La dégradation du climat et de l’environnement est-elle le seul fait de l’homme blanc occidental, chrétien et hétérosexuel, qui aurait, décennie après décennie poussé à l’industrialisation et au consumérisme effrénés et ainsi ruiné la planète et les autres peuples qui l’habitent ? Cette affirmation, qui se répand dans certains discours, doit être mise en perspective et, surtout, nuancée.

La carte blanche de François Polet et Jérôme Bindelle, dans Le Soir.
Version complète de l’article téléchargeable ci-dessous.

« La dégradation de l’habitabilité de la terre n’est pas le fait de l’humanité mais de l’homme “occidental” blanc, chrétien, hétérosexuel. » Cette affirmation, prononcée il y a deux semaines dans le cadre d’un cours universitaire sur l’anthropocène pour des étudiant·es de première année, a suscité un début de controverse dans l’espace francophone belge. Il faut pourtant admettre qu’elle renvoie à une réalité décrite par les historien·nes : l’incorporation progressive via la colonisation de l’ensemble des régions du monde à l’économie capitaliste, dont le centre était l’Europe, avec comme corollaire la mise en exploitation des ressources naturelles, mais aussi des femmes et des hommes de ces territoires, au service d’une accumulation financière illimitée.
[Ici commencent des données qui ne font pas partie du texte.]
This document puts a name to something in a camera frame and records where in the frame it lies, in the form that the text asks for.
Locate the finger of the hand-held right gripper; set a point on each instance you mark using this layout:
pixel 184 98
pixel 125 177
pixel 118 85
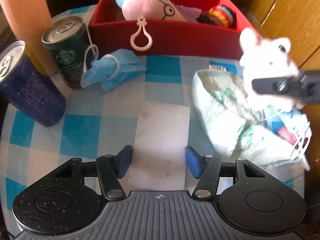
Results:
pixel 270 86

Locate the pink pig plush toy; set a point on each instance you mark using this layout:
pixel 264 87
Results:
pixel 142 2

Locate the orange ribbed cylinder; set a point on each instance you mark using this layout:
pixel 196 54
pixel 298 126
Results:
pixel 25 17

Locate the white green-print towel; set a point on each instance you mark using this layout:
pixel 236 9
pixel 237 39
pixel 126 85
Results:
pixel 225 110

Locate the white foam pad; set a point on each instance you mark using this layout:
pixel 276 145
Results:
pixel 162 135

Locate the blue face mask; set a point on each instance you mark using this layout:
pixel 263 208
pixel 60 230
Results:
pixel 122 62
pixel 285 127

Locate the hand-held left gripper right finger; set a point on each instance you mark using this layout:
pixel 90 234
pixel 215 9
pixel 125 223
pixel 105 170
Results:
pixel 193 161

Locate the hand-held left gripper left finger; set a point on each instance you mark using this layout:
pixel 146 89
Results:
pixel 125 160

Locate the white mouse plush toy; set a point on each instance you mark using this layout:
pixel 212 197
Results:
pixel 265 55

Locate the purple towel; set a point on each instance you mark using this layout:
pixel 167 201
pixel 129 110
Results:
pixel 190 13

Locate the green drink can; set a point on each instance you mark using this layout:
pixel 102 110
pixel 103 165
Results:
pixel 67 55

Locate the rainbow knitted toy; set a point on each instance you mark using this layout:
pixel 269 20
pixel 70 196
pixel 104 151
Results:
pixel 220 16

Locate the light wooden wardrobe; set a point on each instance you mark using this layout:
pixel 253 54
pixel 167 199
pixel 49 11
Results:
pixel 287 10

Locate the blue checkered tablecloth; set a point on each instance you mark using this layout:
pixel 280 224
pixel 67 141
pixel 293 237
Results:
pixel 75 132

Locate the blue drink can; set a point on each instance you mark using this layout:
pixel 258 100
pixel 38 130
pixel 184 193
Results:
pixel 30 92

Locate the red cardboard box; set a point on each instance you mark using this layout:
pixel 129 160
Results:
pixel 190 40

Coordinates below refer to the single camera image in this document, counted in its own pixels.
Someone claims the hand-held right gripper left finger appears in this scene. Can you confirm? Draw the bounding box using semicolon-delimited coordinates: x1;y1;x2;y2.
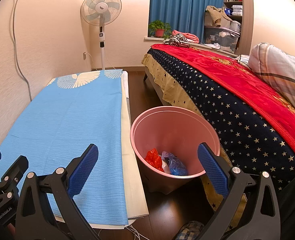
15;144;99;240

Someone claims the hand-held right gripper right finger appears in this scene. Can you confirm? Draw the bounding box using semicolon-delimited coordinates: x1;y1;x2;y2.
197;142;281;240

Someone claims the blue plastic bag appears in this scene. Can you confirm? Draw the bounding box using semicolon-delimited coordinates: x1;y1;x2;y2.
166;154;188;176

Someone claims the crinkled red plastic bag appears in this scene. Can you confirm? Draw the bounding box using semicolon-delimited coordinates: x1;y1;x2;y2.
145;148;165;173

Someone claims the pink plastic bin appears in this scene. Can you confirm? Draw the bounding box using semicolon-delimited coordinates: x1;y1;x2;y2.
131;106;221;195

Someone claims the cream table cover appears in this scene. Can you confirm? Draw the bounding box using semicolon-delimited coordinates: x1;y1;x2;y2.
121;71;149;229

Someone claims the blue bird-print tablecloth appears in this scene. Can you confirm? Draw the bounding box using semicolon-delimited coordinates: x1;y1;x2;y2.
0;69;128;227

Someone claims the navy star blanket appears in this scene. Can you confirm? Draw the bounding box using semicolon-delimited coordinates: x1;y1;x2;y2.
147;48;295;190

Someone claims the blue checked fabric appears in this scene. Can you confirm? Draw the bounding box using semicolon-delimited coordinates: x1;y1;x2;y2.
175;220;205;240

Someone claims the beige star bedsheet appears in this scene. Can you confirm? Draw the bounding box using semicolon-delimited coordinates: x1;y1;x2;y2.
141;52;246;227

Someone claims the red blanket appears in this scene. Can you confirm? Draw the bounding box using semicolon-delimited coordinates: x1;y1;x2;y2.
151;43;295;167

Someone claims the pale blue cloth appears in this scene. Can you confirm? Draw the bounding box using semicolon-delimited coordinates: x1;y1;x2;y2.
237;54;250;67

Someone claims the plaid pillow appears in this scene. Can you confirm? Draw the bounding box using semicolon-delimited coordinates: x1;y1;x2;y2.
249;42;295;119

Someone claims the large clear storage box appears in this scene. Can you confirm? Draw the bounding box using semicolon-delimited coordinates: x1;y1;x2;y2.
204;26;240;53

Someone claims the pink cloth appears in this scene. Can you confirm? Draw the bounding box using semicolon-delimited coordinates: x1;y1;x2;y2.
172;29;200;43

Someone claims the white window sill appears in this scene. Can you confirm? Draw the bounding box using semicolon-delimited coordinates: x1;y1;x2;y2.
145;37;238;54

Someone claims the potted green plant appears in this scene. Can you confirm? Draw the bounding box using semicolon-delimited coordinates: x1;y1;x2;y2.
148;20;171;38

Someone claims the beige jacket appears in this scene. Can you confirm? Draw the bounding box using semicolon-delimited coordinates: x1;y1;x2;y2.
205;5;231;28

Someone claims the wooden bookshelf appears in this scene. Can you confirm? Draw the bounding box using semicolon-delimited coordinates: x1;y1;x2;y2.
222;0;253;54

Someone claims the blue curtain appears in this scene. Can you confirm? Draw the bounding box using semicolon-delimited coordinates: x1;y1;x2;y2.
149;0;224;39

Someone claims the white cable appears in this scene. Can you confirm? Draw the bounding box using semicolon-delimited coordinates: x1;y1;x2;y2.
128;226;144;240

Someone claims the grey wall cable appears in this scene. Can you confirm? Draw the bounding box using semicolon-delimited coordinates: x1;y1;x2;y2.
11;0;34;100

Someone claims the white pedestal fan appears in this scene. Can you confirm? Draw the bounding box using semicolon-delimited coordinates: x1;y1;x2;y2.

À partir du début du 19e siècle, la révolution industrielle décuple ces processus d’extraction, augmentant la transformation des habitats naturels au détriment de la biodiversité, perturbant significativement les cycles de l’eau et des nutriments et s’accompagnant d’émissions croissantes de gaz à effet de serre. Leur accumulation dans l’atmosphère durant deux siècles est désormais responsable de perturbations climatiques globales dont les effets sont outrancièrement ressentis par les groupes sociaux vulnérables, qui sont très majoritairement situés au Sud. Les personnes qui ont le moins profité du système productiviste supporteront l’essentiel de ses conséquences écologiques (et vice-versa) – sous la forme d’inondations, de perte de fertilité des sols, de sécheresse, de montée des eaux. L’idée de « responsabilité historique » des pays industriels du Nord dans le franchissement des limites planétaires, à laquelle tiennent tant les pays en développement depuis le Sommet de Rio en 1992, s’adosse à cette réalité largement documentée.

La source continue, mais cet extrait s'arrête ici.